REQUIRED WORK
Copy out all lines in the data below containing the string "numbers".

DATA TO EXAMINE

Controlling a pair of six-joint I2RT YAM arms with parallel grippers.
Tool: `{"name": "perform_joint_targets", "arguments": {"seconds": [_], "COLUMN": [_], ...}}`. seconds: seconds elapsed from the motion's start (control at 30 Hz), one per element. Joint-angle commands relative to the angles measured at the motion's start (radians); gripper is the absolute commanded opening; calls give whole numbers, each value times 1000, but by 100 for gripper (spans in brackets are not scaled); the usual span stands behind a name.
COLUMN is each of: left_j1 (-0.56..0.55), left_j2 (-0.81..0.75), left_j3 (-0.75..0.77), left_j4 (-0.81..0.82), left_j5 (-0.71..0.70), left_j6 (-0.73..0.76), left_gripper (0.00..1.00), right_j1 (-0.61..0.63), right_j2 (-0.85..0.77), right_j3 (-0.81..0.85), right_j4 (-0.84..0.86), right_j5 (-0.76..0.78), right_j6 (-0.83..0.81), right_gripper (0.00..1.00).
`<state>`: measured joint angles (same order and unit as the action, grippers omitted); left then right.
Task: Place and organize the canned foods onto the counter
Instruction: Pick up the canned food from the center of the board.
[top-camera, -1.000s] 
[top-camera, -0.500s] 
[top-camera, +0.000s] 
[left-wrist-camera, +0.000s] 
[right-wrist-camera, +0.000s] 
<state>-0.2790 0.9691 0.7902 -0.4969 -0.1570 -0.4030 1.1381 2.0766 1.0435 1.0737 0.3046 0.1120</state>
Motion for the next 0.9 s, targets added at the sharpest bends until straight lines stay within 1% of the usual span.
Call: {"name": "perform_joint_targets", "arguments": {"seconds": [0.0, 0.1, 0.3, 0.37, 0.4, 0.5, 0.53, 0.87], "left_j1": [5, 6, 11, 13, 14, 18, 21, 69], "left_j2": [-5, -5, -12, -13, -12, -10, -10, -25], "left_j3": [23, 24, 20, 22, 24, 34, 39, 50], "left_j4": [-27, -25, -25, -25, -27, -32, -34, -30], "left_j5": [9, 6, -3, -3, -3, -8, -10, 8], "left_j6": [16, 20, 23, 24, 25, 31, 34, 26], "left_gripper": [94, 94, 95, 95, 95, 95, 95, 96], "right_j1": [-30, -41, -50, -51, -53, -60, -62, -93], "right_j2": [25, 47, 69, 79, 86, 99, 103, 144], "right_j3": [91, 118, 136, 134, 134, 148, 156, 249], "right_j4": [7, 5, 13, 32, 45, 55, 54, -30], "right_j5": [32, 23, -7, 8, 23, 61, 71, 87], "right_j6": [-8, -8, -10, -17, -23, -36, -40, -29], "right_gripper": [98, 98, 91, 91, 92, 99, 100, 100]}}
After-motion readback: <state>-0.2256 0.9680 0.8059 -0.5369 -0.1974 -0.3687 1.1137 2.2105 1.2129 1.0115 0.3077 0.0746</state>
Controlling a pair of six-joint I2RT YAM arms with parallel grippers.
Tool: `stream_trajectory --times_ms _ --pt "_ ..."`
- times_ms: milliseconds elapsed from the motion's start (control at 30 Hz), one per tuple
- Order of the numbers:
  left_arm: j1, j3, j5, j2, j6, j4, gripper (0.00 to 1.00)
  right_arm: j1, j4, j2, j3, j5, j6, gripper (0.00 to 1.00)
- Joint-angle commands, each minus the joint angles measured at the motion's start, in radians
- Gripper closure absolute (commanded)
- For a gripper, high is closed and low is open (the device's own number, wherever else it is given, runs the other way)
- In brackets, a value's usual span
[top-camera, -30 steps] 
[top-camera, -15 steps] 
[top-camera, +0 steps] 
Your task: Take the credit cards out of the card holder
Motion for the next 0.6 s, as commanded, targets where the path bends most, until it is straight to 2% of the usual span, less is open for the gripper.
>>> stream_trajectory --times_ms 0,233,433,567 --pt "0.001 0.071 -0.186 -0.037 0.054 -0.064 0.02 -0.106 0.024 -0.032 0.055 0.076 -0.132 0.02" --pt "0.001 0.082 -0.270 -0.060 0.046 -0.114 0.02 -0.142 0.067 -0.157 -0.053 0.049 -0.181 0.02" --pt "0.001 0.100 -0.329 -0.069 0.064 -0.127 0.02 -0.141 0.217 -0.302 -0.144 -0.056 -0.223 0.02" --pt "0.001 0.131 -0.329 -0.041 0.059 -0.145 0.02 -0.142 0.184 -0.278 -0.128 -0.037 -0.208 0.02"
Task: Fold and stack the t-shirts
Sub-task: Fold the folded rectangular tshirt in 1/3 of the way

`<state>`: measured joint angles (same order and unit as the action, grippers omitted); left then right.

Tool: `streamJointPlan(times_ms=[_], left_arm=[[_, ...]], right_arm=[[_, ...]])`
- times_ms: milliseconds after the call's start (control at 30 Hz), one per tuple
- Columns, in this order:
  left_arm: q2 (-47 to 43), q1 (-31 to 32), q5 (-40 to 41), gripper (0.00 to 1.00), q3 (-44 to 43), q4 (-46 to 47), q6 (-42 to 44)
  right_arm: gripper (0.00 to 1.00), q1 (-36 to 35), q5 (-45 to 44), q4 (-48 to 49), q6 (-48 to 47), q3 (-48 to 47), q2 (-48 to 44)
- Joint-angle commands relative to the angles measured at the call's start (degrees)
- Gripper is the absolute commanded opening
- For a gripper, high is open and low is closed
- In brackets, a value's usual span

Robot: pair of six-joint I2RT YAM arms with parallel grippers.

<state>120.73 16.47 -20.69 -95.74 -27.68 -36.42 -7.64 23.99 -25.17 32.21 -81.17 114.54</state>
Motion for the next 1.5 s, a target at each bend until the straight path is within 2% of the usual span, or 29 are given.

REPLY TO THE TASK
Tool: `{"name": "perform_joint_targets", "arguments": {"seconds": [_], "COLUMN": [_], ...}}`. seconds: seconds elapsed from the motion's start (control at 30 Hz), one per element. Joint-angle commands relative to the angles measured at the motion's start (radians); gripper is the absolute commanded opening; calls give whole numbers, each value times 1000, but by 100 for gripper (spans in brackets are not scaled); the usual span stands behind a name.
- Order of the numbers:

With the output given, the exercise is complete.